Ici même les crabes prennent leur temps pour s'enfuir dans leurs galeries à l'approche des pas pesant des autochtones. L'air pèse. Il fait chaud, mais pas trop humide... C'est respirable. Et quand un brin de vent se met à souffler c'est même délicieux. La danse des marées dessine de nouveaux contours à cette petite île. 900 habitants, sans compter les crabes. Milena et Thomas sont arrivés depuis 6 jours. 6 jours où le temps est devenu plus doux, comme pour leur épargner un teint vermillon. Les prévisions n'étaient pas spectaculaires mais jusque là c'est un sans faute !
Nous avons élu domicile dans la maison de Philippe et Zeenath, un couple franco-maldivien d'une gentillesse extrême et qui sait vivre et découvert une petite plage dorée qui se déshabille lentement toutes les six heures afin de laisser de longues langues de sable goûter à l'eau cristalline. C'est petit, mais pour nous c'est énorme. Seuls au monde, les jeux de châteaux de sable et de cache-cache avec les bernard-l'ermites peuvent commencer.
Cette jolie île s'appelle Huraa, c'est un village de pêcheurs. Les gens y sont souriants et avenants.

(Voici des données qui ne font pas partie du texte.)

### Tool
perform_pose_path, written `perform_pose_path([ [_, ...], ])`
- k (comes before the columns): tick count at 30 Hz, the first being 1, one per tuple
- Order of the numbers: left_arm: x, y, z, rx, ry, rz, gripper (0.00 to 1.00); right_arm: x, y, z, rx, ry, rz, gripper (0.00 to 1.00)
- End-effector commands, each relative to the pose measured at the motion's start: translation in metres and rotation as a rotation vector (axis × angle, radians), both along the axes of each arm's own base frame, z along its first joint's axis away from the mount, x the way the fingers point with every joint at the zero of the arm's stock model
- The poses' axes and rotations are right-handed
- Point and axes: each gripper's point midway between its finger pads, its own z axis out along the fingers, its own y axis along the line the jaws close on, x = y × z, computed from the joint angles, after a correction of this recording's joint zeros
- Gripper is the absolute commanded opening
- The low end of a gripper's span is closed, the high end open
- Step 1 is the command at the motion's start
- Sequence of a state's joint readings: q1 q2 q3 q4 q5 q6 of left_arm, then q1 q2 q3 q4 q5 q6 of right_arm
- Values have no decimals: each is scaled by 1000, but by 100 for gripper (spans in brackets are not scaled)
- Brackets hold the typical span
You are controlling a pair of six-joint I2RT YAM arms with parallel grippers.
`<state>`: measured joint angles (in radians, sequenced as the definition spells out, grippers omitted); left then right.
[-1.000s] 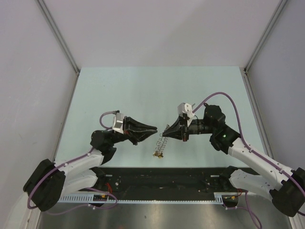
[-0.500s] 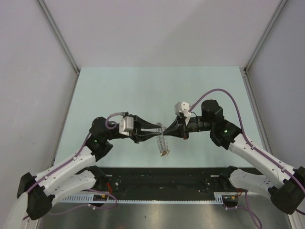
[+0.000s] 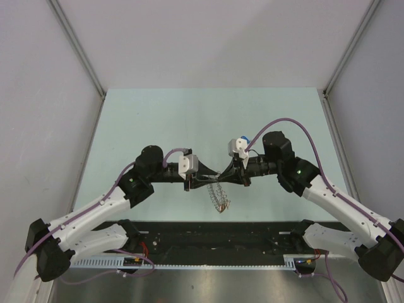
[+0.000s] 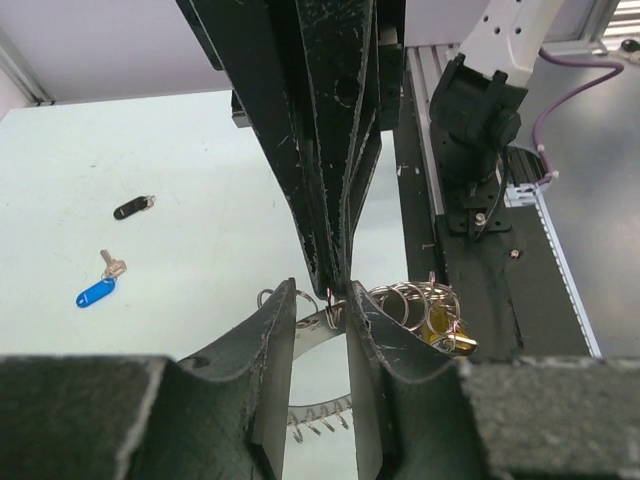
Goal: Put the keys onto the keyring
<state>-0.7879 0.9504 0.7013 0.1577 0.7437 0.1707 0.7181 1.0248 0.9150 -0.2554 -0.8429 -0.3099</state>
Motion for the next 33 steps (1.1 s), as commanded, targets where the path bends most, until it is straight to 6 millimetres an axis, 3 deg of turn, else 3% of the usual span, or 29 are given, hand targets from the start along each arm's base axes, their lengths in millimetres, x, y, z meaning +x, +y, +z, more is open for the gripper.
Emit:
perform_pose_path([
  [1,3,-1,7,20,-46,11,30,1,5,27,49,-75,17,0],
  [10,4,1,7,27,-44,28,33,1,4,28,44,-81,7,0],
  [17,6,-3,-1,57,-26,13,29,1,4,28,42,-80,7,0],
  [29,4,-5,2,39,-25,-7,14,2,7,21,21,-70,12,0],
  [32,3,-6,2,30,-20,-9,1,3,8,18,8,-67,7,0],
  [33,3,-6,1,27,-19,-4,0,2,8,19,7,-68,7,0],
])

Thomas n'hésite pas à partir dans leurs bras en nous adressant de grands "bye bye". Nous sommes (à part Philippe) les seuls blancs sur l'île depuis notre arrivée, et les nationalités qui se côtoient ici sont maldivienne (of course), sri lankaise et bangladeshi... Sans oublier crabe aussi (je ne voudrais pas qu'ils se vexent)... Les maldiviens portent des lunettes de soleil, pas les autres, ici se sont eux les propriétaires !
Thomas, qui a une fine horreur de marcher dans le sable pieds nus a pris le parti de ne plus s'en faire et d'y aller à fond pour les vacances. Après tout ça dure si peu de temps.
Ce soir nous commencerons à faire nos valises pour aller passer la journée de dimanche sur Demoiselles, le voilier sur lequel je travaille. Milena et Thomas ont été invités par le capitaine à y passer la journée en attendant leur décollage du soir. Et ensuite... La tête pleine de souvenirs, en espérant que l'étreinte de la solitude ne sera pas trop forte, nous serons à nouveau séparés pour 2 mois.
Que le temps se fige, que le vent tombe et que cet instant toujours demeure.